どんな対象に対しても多くの人は慣習によって判断しています。心が開かれておらず、自分の慣習とイメージに支配されています。その視点にある限り抽象に限らずあらゆる芸術を鑑賞する姿勢になっていないのだと思われます。まあ、そういってしまえば身も蓋もないのですが、いちばんいいのは、展覧会に足を運び、とりあえず観ることです。いくつかの作品を観たとき、必ず好き嫌いや良否の感情が生まれます。そのあと、なぜひとつの作品を好ましく思ったのか、それを考えてみればいいのです。そこにはすぐに言葉にはならない何事かが発生しているのです。この経験の集積が大切だとおもいます。


もうかなり前になりますが、当社から「ゆらぎの時代」(1997年6月)を刊行しました。これは文化比較論とサブタイトルにあるように、ヨーロッパ文明の変遷と、日本の文化を比較、検証された内容です。
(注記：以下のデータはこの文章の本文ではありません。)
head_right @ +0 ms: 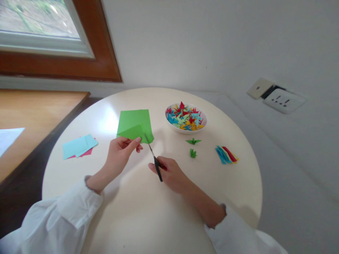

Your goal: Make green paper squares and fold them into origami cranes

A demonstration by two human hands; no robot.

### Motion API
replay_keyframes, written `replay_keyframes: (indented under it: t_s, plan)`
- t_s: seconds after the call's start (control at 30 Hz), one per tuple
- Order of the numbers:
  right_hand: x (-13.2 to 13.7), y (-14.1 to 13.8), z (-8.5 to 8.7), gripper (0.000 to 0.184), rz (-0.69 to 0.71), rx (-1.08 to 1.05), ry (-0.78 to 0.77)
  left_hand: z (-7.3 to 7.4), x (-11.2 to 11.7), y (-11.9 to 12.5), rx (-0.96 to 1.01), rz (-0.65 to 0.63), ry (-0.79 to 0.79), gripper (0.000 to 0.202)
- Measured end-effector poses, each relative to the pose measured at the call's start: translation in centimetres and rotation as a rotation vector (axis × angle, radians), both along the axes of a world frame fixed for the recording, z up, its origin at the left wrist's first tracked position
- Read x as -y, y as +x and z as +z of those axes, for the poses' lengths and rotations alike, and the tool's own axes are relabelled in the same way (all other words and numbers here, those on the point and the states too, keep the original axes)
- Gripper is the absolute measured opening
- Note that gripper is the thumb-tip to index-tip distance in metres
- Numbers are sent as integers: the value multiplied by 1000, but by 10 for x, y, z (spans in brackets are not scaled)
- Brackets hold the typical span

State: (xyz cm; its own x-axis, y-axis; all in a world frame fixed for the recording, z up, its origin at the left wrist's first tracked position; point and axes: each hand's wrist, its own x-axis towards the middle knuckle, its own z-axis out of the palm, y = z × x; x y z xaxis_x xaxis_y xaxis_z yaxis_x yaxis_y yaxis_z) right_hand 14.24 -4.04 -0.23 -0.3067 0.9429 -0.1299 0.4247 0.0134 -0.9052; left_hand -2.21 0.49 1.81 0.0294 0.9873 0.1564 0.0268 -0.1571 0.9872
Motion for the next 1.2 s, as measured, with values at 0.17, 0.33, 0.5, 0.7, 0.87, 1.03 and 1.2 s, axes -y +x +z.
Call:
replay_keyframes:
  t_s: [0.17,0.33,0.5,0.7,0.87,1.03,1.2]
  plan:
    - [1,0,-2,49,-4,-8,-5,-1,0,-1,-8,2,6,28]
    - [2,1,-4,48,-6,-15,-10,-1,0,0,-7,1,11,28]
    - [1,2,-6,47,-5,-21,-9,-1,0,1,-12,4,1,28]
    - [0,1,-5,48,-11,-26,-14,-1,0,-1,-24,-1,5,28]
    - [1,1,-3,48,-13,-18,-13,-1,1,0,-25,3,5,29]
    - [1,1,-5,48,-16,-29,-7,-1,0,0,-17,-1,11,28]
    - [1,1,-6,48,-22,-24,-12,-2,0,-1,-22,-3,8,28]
ここにある視線は画家というより、学者的ですが。ねらいはどういうところにあったのでしょうか。
学者というよりは一市民の立場から、と考えていました。旅に出ればいちばんはっきりしますが、ぼくは町を観て、散策するのが一番好きなのです。ところが、パリから帰国し、風景があまりに乱雑になっていることに対する失望と義憤のようなものが沸き上がってきたのです。なぜこんなになってしまったのか、それを知るためにいくらか書物に当たったために、いくぶん専門的になったりもしていますが。そして、結果、ひとつの提案として、アンフィテリア(中間領域)という造語をつくり、積極的に風景をつくっていこうとしました。


先日も雑談の中で、「あの続きを」のようなご発言がありました。これは文化比較論と見ていいのですか。もし、構想がまとまっていましたら、聞かせてください。
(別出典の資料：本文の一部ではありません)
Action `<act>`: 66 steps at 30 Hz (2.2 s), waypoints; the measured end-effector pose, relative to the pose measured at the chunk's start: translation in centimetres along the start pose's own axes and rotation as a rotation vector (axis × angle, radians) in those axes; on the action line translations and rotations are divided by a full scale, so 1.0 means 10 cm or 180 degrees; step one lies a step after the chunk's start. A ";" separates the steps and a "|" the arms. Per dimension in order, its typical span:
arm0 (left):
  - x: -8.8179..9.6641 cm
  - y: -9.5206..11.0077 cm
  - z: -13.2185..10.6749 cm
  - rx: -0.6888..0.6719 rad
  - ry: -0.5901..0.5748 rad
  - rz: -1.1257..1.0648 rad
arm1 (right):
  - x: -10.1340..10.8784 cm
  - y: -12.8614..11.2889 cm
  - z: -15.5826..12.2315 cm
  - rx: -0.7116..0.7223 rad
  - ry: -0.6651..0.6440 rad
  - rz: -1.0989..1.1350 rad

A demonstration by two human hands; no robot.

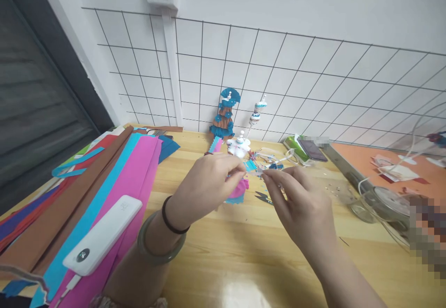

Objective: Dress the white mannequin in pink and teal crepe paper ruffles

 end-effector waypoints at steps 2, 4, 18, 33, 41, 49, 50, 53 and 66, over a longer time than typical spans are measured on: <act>0.04 -0.07 0.03 0.0065 0.0120 -0.0116 | -0.04 0.02 0.07 -0.0088 -0.0018 0.0011; 0.06 -0.14 0.07 0.0120 0.0288 -0.0214 | -0.09 0.05 0.14 -0.0189 -0.0011 0.0047; 0.04 -0.38 0.20 0.0173 0.0923 -0.0545 | -0.27 0.14 0.35 -0.0748 -0.0096 0.0184; -0.07 -0.50 0.25 0.0220 0.0884 -0.1103 | -0.31 0.15 0.41 -0.0888 -0.0243 0.0249; -0.09 -0.52 0.26 0.0156 0.0939 -0.1194 | -0.34 0.16 0.39 -0.0960 -0.0300 0.0323; -0.09 -0.55 0.26 0.0230 0.0947 -0.1161 | -0.36 0.18 0.40 -0.1111 -0.0383 0.0382; -0.09 -0.56 0.26 0.0240 0.0946 -0.1156 | -0.36 0.18 0.40 -0.1119 -0.0396 0.0405; -0.10 -0.58 0.26 0.0254 0.0954 -0.1161 | -0.39 0.18 0.41 -0.1137 -0.0473 0.0442; -0.10 -0.56 0.27 0.0148 0.0949 -0.1167 | -0.39 0.17 0.41 -0.0968 -0.0391 0.0285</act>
Point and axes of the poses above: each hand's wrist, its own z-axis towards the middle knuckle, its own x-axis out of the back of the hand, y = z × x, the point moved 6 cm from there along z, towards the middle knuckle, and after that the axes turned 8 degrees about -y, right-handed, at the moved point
いまでも「ゆらぎの時代」に触れているようにヨーロッパは単一的に石の文化だと思っている人が少なくない。彼の地の木の文化には東西を繋ぐ、ある種郷愁を誘うものがある。そのあたりを纏めればいいな、と思っています。
具体的には木造建造物とかケルトとかそのもっと以前の古代のヨーロッパ文化など。まだ行けていないところがあり、まずそれをやってからですね。 東洋と西洋、東西という言葉はついつい対比的に見てしまうあまりいい用語ではありませんね、そのあたりを古い時代のなかに共通項を見つけることによって埋めてみたいのです。


これまで手がけられた絵画の点数は無限に近いのでしょうが、それでもなお書き続けるというのは、終わりのない仕事として認識しているからでしょうか。日本の抽象絵画の歩みと併せて、絵画の世界をまとめていただきますか。
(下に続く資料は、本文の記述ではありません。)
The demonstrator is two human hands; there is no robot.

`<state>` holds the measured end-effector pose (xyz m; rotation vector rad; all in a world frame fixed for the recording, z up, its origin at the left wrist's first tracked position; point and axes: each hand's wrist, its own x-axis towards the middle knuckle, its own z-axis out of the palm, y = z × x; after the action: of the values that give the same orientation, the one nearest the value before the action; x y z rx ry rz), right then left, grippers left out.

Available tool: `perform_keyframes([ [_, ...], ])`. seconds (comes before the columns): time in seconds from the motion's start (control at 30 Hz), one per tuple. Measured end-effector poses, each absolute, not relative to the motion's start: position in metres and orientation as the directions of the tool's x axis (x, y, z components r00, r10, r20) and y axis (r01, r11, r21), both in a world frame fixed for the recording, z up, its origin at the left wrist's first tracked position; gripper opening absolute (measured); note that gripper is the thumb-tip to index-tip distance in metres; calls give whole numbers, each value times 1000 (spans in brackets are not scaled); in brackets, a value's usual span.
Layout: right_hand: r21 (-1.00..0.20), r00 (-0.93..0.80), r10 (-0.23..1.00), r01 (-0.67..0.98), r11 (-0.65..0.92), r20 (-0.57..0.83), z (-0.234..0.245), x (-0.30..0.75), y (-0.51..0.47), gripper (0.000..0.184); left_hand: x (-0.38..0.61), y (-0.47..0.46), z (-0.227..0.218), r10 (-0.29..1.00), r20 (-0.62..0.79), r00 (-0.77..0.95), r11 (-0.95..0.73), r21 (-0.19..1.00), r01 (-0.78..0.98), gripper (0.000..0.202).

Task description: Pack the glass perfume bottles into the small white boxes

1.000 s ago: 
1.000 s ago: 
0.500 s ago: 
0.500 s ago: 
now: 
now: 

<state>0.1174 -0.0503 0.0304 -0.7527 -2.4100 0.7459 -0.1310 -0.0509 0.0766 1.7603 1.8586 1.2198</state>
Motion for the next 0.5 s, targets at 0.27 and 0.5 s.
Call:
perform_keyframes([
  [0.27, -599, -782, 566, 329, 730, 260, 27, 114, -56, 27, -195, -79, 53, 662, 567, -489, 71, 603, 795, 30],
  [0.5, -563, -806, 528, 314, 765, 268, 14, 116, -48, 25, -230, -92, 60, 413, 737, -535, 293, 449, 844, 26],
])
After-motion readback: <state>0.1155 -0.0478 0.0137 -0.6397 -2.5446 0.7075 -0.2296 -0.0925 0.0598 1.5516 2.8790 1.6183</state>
日本の抽象絵画はフォビスムを中核に展開してきたと思います。いってみれば、感情移入に傾斜した絵画です。抽象画が日本的リリシズムに同化していくのです。ぼくはささやかだけど、そういった傾向に抵抗してきたつもりです。しかし、これは外向きの発言であって、自分にとって絵画を描くことは日記を書く作業に似ています。だからこれに終わりはないのです。われわれ絵描きは棺桶の中でも絵筆を握っているかもしれません、「あ、あいつは俺が死んだことを悲しんでないな」とかメモったりして。


お忙しい中、ありがとうございます。今後のますますのご活躍を祈念します。